Aim of the exercise – The whole listing is to be restated word for word with no images.
____
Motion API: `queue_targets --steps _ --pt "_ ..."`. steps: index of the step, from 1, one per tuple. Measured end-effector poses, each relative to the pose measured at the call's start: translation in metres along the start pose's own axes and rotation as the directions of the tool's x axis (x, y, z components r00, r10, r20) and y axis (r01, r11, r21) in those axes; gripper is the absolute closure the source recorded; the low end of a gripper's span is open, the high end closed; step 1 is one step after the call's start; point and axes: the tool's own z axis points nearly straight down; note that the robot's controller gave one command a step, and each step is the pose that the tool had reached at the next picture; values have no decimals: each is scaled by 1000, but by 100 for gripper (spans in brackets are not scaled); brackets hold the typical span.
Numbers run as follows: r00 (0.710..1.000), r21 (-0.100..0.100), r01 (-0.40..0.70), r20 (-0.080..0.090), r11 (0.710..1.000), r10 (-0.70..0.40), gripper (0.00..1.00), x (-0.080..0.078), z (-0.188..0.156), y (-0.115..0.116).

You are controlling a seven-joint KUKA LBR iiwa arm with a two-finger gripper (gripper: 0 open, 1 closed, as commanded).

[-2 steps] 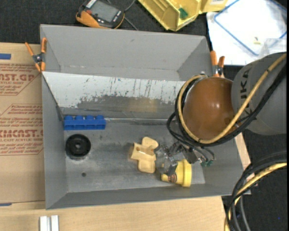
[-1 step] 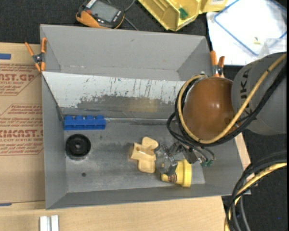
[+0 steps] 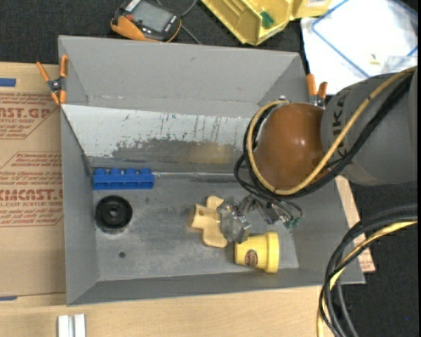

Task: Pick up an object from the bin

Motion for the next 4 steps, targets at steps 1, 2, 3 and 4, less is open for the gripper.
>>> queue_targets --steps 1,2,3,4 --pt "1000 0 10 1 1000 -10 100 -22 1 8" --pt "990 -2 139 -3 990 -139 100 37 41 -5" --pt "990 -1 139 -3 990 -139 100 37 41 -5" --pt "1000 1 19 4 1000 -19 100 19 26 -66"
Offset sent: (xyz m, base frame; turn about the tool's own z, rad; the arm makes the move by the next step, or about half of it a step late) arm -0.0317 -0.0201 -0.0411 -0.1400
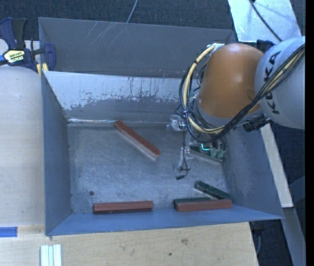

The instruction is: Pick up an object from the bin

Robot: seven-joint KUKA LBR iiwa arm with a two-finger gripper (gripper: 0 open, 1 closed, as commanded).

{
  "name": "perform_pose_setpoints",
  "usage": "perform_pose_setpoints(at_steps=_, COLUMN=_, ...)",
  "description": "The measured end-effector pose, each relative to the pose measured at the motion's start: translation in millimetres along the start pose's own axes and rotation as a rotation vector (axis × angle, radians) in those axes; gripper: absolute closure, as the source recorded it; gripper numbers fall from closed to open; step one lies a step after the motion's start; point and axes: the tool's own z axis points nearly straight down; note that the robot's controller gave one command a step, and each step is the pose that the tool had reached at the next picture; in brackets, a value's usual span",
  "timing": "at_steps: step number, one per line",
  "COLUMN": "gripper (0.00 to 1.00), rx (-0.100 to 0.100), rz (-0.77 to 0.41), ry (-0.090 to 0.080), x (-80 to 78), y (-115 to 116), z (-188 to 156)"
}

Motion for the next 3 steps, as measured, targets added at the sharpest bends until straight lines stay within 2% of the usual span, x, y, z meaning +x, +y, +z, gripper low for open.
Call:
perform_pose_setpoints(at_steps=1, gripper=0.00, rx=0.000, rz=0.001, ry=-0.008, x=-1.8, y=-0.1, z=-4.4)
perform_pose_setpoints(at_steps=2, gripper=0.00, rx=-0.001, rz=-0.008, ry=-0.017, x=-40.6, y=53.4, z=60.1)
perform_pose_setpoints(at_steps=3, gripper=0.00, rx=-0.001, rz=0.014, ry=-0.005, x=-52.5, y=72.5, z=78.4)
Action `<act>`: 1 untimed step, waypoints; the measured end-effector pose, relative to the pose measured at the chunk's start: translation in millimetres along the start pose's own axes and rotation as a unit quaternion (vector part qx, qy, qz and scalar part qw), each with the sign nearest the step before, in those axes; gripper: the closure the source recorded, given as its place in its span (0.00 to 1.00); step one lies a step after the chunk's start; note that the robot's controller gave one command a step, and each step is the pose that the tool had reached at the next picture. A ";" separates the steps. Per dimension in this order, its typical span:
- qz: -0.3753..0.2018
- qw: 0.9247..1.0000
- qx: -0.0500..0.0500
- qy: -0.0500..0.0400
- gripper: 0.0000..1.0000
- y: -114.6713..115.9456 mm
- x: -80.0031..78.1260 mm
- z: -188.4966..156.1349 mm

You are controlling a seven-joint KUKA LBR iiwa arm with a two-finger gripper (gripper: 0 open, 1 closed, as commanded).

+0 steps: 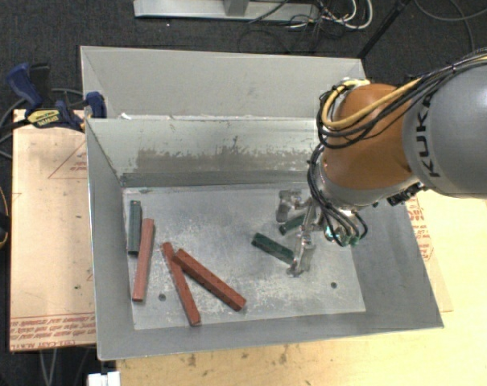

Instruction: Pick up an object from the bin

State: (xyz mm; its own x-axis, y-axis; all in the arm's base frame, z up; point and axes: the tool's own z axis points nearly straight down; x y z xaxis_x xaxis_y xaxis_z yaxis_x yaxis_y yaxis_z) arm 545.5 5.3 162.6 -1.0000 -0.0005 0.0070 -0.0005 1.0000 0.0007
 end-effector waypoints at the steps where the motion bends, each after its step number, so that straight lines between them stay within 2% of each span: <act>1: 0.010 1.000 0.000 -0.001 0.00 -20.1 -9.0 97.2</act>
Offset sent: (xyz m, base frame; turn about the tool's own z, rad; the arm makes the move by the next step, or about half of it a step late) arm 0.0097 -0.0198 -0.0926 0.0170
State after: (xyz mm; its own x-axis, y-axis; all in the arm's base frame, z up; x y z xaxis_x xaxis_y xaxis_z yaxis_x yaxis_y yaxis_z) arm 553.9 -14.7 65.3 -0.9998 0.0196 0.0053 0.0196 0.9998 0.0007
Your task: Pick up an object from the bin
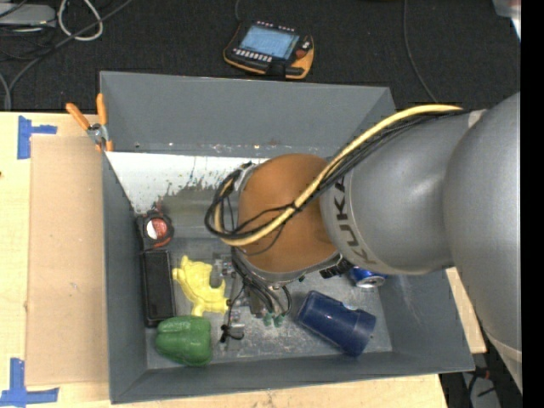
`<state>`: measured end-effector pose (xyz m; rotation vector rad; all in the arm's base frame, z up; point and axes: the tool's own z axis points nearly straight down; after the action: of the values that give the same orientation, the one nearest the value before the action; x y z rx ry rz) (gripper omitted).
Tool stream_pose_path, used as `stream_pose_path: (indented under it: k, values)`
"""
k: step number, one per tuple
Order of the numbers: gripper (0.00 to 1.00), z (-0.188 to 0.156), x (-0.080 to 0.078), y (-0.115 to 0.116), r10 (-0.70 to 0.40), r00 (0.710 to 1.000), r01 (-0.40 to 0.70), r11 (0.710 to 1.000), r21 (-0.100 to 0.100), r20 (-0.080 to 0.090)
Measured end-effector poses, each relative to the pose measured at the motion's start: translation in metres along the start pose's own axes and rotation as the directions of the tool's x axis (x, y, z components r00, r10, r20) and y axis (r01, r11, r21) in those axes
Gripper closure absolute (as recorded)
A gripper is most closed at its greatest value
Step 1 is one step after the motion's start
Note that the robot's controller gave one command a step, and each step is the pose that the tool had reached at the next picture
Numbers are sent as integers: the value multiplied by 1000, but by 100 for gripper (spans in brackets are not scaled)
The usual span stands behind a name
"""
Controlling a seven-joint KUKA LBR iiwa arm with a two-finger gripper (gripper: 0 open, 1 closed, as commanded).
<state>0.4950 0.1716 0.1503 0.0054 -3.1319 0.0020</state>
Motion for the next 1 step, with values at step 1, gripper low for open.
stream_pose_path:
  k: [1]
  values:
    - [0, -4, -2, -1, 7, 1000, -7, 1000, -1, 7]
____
Reply to the task –
Motion API: `queue_targets --steps _ --pt "_ ..."`. steps: index of the step, from 1, one per tuple. Measured end-effector poses, each relative to the pose measured at the call's start: translation in metres along the start pose's own axes and rotation as the directions of the tool's x axis (x, y, z components r00, r10, r20) and y axis (r01, r11, r21) in those axes; gripper is the absolute closure the source recorded; the low end of a gripper's span is open, the high end closed; step 1 is one step after the call's start; point and axes: the tool's own z axis points nearly straight down; note that the robot's controller gave one command a step, and each step is the pose that the tool had reached at the next picture; values have no decimals: each is scaled by 1000, but by 100 for gripper (spans in brackets are not scaled); brackets hold the typical span.
Numbers run as follows: r00 (0.710..1.000), r21 (-0.100..0.100), r01 (-0.40..0.70), r20 (-0.080..0.090), r11 (0.710..1.000), r10 (-0.70..0.40), gripper (0.00..1.00), x (-0.080..0.078), z (-0.188..0.156), y (-0.115..0.116).

You are controlling a seven-joint KUKA LBR iiwa arm with a two-finger gripper (gripper: 0 open, 1 closed, as commanded).

[-2 steps] 
[-1 step] 
[+0 steps] 

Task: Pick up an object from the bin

Motion for the next 4 steps, targets at steps 1, 2, 3 and 4, less is open for the gripper.
>>> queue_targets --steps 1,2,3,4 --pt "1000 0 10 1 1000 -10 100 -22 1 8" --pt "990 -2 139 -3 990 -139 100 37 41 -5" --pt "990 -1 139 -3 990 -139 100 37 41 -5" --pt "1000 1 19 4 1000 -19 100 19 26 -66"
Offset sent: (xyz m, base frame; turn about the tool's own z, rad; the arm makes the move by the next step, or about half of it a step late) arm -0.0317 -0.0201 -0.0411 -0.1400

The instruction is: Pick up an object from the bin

Robot: seven-joint KUKA LBR iiwa arm with a two-finger gripper (gripper: 0 open, 1 closed, as commanded).

{
  "name": "perform_pose_setpoints",
  "usage": "perform_pose_setpoints(at_steps=_, COLUMN=_, ...)",
  "description": "The measured end-effector pose, each relative to the pose measured at the motion's start: translation in millimetres along the start pose's own axes and rotation as a rotation vector (axis × angle, radians) in those axes; gripper: absolute closure, as the source recorded it; gripper numbers fall from closed to open; step one lies a step after the motion's start; point and axes: the tool's own z axis points nearly straight down; note that the robot's controller gave one command a step, and each step is the pose that the tool had reached at the next picture; in brackets, a value's usual span",
  "timing": "at_steps: step number, one per line",
  "COLUMN": "gripper (0.00 to 1.00), rx (-0.100 to 0.100), rz (-0.77 to 0.41), ry (-0.090 to 0.080), x (-80 to 78), y (-115 to 116), z (-188 to 156)"
}

Motion for the next 3 steps, as measured, targets added at the sharpest bends until straight lines stay within 2% of the usual span, x, y, z meaning +x, +y, +z, gripper low for open.
Call:
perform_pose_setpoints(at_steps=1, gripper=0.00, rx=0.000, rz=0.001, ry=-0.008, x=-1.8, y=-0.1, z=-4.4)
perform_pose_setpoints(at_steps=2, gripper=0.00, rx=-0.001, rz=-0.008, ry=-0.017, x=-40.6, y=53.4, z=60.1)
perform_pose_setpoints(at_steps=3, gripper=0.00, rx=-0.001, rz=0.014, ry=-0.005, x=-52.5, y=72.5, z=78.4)
Action `<act>`: 1 untimed step, waypoints; the measured end-effector pose, relative to the pose measured at the chunk's start: translation in millimetres along the start pose's own axes and rotation as a unit quaternion (vector part qx, qy, qz and scalar part qw), each with the sign nearest the step before, in those axes; gripper: the closure the source recorded, given as its place in its span (0.00 to 1.00); step one lies a step after the chunk's start; note that the robot's controller gave one command a step, and each step is the pose that the tool had reached at the next picture. A ";" separates the steps. Per dimension in this order, its typical span:
- qz: -0.3753..0.2018
- qw: 0.9247..1.0000
- qx: -0.0500..0.0500
- qy: -0.0500..0.0400
- gripper: 0.0000..1.0000
- y: -114.6713..115.9456 mm
- x: -80.0031..78.1260 mm
- z: -188.4966..156.1349 mm

You are controlling a seven-joint KUKA LBR iiwa arm with a two-finger gripper (gripper: 0 open, 1 closed, as commanded).

+0 steps: 

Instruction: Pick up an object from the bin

State: (xyz mm; its own x-axis, y-axis; all in the arm's base frame, z up; point and axes: the tool's own z axis points nearly straight down; x y z xaxis_x xaxis_y xaxis_z yaxis_x yaxis_y yaxis_z) arm 545.5 5.3 162.6 -1.0000 -0.0005 0.0070 -0.0005 1.0000 0.0007
 end-effector waypoints at the steps where the motion bends, each after its step number, so that straight lines between them stay within 2% of each span: <act>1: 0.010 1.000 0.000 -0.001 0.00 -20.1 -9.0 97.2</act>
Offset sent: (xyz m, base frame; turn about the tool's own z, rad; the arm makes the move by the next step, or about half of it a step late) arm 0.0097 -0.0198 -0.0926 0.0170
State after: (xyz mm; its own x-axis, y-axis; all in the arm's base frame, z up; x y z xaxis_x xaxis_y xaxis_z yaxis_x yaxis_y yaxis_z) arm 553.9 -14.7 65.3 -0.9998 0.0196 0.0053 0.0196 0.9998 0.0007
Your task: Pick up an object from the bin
`<state>`: measured end-effector pose (xyz m; rotation vector rad; all in the arm's base frame, z up; point and axes: the tool's own z axis points nearly straight down; after the action: of the values that give the same orientation, the one nearest the value before the action; x y z rx ry rz) (gripper omitted).
Tool stream_pose_path, used as `stream_pose_path: (indented under it: k, values)`
"""
k: step number, one per tuple
Order of the numbers: gripper (0.00 to 1.00), z (-0.188 to 0.156), x (-0.080 to 0.078), y (-0.115 to 0.116), r10 (-0.70 to 0.40), r00 (0.710 to 1.000), r01 (-0.40 to 0.70), r11 (0.710 to 1.000), r21 (-0.100 to 0.100), r20 (-0.080 to 0.090)
Measured end-effector poses, each relative to the pose measured at the motion's start: translation in metres along the start pose's own axes and rotation as the directions of the tool's x axis (x, y, z components r00, r10, r20) and y axis (r01, r11, r21) in those axes
Gripper closure absolute (as recorded)
A gripper is most closed at its greatest value
Step 1 is one step after the motion's start
Note that the robot's controller gave one command a step, and each step is the pose that the tool had reached at the next picture
Numbers are sent as integers: the value multiplied by 1000, but by 100 for gripper (spans in brackets are not scaled)
The usual span stands behind a name
"""
Controlling a seven-joint KUKA LBR iiwa arm with a two-finger gripper (gripper: 0 open, 1 closed, as commanded).
<state>0.4950 0.1716 0.1503 0.0054 -3.1319 0.0020</state>
Motion for the next 1 step, with values at step 1, gripper low for open.
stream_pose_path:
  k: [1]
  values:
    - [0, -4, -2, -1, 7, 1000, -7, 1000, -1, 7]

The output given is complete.